CHICAGO, Ill. – The world’s airlines have scheduled 5% more capacity on 3% more flights for the fifth month running, according to the latest statistics from OAG, a UBM Aviation brand. The OAG FACTS (Frequency and Capacity Trend Statistics) report for October reveals that 87,176 more scheduled flights will operate this month, offering 16.6 million more seats, continuing a remarkably steady upward trend for the global airline industry compared with 2010. The figures equate to 2.65 million flights for October with a total capacity of 337.3 million seats.
“It is unusual to see such consistent growth in scheduled flights and capacity,” said Peter von Moltke, Chief Executive Officer, UBM Aviation. “While profit forecasts for the industry remain weak, these figures indicate that airlines remain confident that passenger demand will continue to buck the gloomy economic outlook.”
The balance between a higher overall increase in capacity (5%) compared to frequency (3%) reflects the growing number of carriers replacing older aircraft with larger, ‘next generation’ aircraft that can carry more passengers.
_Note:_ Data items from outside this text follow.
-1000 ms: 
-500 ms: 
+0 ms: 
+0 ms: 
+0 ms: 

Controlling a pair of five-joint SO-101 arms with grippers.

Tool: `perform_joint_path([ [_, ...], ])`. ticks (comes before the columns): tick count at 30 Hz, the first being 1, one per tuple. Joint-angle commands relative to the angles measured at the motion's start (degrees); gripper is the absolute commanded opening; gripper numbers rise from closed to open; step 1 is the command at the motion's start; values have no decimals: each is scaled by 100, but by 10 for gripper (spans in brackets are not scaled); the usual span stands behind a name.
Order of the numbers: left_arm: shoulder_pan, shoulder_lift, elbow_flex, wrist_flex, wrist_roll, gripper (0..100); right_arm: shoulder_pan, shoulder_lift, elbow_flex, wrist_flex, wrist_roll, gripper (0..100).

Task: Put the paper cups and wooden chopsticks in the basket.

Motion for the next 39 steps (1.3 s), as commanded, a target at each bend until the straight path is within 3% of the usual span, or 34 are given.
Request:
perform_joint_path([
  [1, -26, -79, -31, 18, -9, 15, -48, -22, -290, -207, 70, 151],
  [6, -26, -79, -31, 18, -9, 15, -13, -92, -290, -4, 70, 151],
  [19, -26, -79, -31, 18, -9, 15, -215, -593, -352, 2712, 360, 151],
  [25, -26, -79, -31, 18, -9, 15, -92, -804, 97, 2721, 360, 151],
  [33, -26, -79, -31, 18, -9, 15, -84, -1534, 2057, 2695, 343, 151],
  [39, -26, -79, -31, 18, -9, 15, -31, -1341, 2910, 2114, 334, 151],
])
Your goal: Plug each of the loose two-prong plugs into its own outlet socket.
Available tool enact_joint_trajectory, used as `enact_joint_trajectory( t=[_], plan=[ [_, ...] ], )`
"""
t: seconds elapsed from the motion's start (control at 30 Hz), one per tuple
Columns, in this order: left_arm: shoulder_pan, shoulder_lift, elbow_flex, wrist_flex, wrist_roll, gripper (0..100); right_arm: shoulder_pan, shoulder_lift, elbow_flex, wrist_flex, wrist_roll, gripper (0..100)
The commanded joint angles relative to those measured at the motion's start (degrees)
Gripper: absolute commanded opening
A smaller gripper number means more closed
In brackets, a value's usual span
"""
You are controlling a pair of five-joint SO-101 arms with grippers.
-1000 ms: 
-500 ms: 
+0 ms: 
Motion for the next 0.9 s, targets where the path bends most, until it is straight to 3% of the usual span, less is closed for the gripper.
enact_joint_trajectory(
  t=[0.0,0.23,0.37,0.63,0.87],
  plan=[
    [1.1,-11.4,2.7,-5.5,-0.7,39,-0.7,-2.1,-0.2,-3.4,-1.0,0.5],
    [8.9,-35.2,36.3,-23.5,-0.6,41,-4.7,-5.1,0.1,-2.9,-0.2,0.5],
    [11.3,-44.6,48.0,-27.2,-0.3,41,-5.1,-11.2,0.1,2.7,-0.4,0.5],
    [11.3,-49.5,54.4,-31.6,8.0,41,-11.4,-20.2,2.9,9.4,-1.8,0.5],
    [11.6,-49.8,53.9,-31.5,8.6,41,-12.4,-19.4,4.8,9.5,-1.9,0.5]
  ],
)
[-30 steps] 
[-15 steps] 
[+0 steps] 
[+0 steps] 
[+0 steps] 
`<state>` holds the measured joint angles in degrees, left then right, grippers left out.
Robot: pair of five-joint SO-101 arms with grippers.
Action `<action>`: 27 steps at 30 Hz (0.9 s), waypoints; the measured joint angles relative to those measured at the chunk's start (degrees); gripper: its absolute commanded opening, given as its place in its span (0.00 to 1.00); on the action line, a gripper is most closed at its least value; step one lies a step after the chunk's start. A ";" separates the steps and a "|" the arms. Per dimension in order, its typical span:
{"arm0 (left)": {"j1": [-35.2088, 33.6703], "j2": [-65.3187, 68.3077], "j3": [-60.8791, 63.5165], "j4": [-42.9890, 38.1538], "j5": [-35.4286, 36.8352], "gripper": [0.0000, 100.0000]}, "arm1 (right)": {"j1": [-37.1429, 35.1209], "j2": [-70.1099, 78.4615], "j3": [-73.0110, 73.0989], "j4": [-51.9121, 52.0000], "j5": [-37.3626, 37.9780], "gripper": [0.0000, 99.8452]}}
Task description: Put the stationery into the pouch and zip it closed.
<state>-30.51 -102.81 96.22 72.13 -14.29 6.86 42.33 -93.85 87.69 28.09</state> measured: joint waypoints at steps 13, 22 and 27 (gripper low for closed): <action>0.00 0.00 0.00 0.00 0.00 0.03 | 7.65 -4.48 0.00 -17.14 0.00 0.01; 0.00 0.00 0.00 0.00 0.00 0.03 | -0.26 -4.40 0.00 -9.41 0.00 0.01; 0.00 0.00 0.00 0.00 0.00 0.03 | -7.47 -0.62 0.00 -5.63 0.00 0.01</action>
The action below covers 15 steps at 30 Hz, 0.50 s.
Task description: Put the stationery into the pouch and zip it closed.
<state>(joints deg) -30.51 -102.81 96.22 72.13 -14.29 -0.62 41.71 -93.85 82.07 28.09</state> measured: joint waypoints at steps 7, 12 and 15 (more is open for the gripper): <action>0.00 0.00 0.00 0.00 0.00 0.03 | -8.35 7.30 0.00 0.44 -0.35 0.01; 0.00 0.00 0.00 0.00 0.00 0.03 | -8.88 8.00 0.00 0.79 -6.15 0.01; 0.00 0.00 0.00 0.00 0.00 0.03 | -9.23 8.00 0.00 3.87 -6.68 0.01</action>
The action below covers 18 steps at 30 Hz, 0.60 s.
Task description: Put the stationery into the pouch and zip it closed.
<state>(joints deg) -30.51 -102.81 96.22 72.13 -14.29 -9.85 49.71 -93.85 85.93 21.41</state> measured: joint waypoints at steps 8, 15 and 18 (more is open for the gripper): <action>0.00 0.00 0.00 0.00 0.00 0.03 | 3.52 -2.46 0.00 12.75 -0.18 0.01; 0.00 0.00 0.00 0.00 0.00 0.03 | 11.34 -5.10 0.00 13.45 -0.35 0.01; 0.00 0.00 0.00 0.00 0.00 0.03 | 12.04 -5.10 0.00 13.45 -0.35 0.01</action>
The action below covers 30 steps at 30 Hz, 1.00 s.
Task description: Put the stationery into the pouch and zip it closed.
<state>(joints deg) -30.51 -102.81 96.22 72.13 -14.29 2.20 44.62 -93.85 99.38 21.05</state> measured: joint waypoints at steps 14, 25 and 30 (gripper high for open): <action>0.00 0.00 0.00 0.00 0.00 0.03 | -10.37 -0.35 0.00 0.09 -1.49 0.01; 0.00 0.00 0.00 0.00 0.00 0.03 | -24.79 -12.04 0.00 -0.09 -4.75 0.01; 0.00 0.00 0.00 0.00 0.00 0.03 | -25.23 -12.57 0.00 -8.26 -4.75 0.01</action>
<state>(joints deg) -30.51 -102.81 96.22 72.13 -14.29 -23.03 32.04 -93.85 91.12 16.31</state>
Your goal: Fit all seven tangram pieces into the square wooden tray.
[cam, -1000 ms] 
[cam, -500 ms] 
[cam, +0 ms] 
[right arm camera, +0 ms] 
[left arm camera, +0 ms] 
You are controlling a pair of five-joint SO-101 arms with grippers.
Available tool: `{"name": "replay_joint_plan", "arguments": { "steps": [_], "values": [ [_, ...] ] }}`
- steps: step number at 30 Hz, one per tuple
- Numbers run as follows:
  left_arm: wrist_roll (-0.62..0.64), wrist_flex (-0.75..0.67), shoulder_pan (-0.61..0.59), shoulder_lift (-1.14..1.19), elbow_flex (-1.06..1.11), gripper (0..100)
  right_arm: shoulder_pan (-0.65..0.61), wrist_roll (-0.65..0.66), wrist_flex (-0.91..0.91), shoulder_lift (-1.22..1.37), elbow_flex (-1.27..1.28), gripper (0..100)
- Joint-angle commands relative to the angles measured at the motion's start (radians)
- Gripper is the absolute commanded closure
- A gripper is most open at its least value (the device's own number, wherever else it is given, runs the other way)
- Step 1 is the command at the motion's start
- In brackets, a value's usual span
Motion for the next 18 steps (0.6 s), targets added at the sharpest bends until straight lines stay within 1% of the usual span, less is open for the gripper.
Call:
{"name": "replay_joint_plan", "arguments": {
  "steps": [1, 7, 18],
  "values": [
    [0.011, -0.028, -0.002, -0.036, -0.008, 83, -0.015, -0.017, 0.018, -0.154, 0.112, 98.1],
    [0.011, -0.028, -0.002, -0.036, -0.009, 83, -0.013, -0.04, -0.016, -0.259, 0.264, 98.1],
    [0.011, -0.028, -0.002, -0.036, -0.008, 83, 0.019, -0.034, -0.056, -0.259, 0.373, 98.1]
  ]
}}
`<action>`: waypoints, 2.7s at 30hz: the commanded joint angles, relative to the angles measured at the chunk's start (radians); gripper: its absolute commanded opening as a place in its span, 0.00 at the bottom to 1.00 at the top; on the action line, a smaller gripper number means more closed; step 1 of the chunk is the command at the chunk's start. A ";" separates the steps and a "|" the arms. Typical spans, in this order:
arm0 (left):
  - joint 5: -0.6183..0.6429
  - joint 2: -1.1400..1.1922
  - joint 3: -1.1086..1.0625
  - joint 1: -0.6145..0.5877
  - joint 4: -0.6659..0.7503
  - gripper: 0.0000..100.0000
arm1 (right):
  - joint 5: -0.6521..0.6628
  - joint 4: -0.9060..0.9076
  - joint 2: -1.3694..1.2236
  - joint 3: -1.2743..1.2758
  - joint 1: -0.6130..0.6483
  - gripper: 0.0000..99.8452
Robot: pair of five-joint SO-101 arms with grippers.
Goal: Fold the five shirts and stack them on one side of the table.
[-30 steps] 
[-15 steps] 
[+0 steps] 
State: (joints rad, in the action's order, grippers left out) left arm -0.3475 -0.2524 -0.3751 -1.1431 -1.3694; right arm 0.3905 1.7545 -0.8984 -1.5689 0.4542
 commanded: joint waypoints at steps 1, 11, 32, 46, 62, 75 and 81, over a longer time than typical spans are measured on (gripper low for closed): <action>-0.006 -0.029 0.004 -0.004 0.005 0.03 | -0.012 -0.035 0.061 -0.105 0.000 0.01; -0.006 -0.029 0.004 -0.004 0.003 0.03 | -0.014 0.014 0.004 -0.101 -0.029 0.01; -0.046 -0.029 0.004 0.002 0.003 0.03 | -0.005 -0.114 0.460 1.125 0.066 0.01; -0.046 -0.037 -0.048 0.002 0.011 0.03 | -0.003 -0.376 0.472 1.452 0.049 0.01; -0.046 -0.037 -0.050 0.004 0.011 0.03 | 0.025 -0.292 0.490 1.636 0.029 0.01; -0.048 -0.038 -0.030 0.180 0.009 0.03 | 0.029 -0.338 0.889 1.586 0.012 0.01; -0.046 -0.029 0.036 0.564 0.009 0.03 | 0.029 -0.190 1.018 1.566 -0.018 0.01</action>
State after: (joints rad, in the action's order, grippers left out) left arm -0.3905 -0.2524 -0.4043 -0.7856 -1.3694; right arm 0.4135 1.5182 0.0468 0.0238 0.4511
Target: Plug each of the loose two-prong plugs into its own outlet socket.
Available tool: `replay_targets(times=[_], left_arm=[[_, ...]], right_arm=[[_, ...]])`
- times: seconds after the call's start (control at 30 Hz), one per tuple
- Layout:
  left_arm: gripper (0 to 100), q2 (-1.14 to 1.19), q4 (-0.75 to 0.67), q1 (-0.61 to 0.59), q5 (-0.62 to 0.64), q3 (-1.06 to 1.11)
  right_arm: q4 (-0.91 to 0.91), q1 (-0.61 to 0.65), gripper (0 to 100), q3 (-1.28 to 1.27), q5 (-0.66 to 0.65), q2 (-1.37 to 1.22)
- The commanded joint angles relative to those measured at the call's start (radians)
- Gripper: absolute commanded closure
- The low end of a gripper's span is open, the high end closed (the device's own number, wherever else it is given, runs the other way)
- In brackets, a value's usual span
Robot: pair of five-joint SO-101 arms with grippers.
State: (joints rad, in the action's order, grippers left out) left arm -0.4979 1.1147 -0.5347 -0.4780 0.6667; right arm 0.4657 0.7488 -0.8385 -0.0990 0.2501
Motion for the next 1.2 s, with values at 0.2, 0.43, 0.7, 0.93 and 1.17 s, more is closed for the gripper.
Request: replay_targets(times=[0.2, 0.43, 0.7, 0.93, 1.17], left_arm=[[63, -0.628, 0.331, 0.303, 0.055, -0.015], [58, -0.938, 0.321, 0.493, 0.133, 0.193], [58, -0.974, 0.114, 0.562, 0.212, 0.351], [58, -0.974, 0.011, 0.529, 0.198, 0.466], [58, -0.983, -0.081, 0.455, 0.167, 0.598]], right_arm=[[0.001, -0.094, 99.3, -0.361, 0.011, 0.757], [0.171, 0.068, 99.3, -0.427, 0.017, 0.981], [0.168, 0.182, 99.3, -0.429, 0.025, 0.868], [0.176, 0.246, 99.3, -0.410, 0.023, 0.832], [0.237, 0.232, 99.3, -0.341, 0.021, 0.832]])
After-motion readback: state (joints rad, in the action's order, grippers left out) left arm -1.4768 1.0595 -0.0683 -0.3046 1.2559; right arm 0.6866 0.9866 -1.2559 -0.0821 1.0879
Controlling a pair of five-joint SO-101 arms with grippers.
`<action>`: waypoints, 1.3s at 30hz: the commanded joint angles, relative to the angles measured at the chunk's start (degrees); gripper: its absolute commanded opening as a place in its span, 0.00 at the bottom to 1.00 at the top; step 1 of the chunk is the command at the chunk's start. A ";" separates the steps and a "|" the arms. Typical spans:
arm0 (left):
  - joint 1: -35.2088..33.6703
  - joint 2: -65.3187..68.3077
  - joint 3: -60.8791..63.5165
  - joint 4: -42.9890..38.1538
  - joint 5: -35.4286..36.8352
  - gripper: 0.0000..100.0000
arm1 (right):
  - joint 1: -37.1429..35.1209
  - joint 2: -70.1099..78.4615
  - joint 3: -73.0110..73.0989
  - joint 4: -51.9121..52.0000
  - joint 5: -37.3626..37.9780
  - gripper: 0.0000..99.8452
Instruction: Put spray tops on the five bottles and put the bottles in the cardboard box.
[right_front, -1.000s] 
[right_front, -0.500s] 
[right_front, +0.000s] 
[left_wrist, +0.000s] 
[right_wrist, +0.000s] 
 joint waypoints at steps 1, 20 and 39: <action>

This month’s average seat per flight figure is 127 compared to 125 in October 2010.
Growth in Asia Pacific continues to outperform other regions with 11% more scheduled flights and 9% more capacity to and from its airports. October figures for services within the region are equally impressive, with nearly 100 million seats this month – a rise of 8% – giving intra-Asia Pacific a 30% share of worldwide seat capacity.
While the top three airport rankings by capacity have not changed from 2010 (Atlanta, Beijing, London Heathrow), Tokyo Haneda has overtaken Chicago O’Hare as the fourth largest hub airport in the world, supported by its Terminal 3 operations which opened one year ago this month. Tokyo Haneda is likely to continue its growth as more slots are expected to be released for additional schedule services.
The world’s top airport, Atlanta, shows a 3% decline in scheduled flights and 1% decline in seat capacity. Beijing is catching up fast, with a 5% increase for flights and seats compared with the same month last year, and is pulling away from London Heathrow as October figures show the gap between the two airports has widened from just 2,739 seats in 2010 to 451,573 seats.